Work order: Give back exactly the lines of the entries below from the line with "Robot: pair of" to the line with "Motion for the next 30", inclusive, and only those.

Data extracts:

* * *

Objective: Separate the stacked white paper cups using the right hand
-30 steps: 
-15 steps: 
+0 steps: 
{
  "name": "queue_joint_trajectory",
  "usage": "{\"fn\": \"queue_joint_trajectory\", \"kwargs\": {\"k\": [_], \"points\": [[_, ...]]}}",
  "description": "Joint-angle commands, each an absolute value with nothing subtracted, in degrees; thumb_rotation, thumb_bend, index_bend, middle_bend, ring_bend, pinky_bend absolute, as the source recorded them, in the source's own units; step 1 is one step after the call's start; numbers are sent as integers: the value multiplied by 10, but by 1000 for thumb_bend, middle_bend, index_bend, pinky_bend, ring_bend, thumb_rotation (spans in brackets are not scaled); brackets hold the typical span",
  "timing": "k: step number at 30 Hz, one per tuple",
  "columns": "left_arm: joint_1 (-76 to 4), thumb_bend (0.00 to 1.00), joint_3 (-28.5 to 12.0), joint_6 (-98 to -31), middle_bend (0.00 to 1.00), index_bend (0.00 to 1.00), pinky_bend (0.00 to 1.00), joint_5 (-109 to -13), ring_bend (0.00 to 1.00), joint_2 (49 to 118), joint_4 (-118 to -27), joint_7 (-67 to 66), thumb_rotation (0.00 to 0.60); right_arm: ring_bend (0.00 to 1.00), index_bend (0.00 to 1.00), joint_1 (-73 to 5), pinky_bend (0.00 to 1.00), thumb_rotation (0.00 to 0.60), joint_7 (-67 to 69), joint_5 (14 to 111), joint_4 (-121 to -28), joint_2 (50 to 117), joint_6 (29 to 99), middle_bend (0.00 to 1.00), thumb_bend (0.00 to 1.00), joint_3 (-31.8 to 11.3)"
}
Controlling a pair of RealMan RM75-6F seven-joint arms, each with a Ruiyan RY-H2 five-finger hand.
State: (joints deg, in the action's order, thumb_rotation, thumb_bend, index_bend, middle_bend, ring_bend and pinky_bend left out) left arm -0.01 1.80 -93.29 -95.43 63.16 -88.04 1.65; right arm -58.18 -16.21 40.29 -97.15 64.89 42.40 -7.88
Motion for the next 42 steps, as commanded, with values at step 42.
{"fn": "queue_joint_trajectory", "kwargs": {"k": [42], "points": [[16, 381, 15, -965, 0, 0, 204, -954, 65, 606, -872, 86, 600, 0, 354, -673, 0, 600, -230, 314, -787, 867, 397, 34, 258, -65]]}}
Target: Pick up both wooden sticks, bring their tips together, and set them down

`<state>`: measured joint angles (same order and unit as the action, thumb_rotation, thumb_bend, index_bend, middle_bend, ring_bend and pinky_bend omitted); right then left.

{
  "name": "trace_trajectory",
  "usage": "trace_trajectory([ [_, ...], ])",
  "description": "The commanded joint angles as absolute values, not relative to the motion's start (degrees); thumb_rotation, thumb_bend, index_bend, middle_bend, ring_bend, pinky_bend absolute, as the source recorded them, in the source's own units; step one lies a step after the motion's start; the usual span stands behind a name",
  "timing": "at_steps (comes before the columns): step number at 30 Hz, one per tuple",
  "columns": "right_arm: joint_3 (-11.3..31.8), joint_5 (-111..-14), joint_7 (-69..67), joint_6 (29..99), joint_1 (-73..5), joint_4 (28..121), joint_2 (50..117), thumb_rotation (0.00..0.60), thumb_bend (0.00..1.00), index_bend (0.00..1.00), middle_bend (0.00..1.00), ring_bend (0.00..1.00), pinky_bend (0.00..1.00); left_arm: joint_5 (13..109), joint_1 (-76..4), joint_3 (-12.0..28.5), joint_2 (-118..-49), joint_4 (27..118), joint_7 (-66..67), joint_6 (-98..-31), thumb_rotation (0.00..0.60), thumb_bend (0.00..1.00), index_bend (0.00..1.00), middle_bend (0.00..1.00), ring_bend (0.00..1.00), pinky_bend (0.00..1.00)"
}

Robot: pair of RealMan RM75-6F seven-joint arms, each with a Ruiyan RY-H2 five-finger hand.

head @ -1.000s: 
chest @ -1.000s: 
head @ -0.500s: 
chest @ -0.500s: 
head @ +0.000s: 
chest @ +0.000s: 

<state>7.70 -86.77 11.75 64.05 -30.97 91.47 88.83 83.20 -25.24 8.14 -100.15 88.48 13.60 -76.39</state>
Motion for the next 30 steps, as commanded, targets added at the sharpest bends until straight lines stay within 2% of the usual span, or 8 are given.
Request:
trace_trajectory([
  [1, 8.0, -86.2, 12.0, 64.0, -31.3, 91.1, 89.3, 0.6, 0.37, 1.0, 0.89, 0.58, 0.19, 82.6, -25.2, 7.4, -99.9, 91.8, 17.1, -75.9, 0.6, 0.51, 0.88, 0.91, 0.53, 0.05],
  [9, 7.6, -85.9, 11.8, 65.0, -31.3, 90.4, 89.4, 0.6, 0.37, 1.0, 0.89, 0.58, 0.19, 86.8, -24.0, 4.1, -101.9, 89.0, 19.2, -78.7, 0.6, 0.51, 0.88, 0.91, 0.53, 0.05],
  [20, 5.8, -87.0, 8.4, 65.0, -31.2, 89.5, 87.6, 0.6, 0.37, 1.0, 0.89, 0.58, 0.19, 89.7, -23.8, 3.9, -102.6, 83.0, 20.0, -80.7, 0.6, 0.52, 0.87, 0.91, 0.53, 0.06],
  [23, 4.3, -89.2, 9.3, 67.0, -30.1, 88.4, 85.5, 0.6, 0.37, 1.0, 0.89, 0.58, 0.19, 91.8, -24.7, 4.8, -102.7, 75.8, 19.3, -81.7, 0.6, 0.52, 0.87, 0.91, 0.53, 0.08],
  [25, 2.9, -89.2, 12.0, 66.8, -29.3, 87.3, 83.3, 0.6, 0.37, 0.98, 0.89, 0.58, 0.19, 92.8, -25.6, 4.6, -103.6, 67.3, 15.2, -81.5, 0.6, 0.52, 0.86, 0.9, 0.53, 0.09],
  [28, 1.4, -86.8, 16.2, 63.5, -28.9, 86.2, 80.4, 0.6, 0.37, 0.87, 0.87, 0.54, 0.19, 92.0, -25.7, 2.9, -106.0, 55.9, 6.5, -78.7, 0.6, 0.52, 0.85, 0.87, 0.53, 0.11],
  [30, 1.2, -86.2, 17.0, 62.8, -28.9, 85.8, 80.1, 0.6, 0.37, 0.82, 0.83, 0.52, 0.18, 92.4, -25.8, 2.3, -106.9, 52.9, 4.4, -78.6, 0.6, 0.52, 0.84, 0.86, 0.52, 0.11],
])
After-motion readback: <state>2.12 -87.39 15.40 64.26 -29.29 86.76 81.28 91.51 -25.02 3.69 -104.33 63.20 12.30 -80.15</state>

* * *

Solution for this problem:
Robot: pair of RealMan RM75-6F seven-joint arms, each with a Ruiyan RY-H2 five-finger hand.

head @ -1.000s: 
chest @ -1.000s: 
head @ -0.500s: 
chest @ -0.500s: 
head @ +0.000s: 
chest @ +0.000s: 

<state>7.70 -86.77 11.75 64.05 -30.97 91.47 88.83 83.20 -25.24 8.14 -100.15 88.48 13.60 -76.39</state>
Motion for the next 30 steps, as commanded, targets added at the sharpest bends until straight lines stay within 2% of the usual span, or 8 are given.

The answer is complete, and the exercise is done.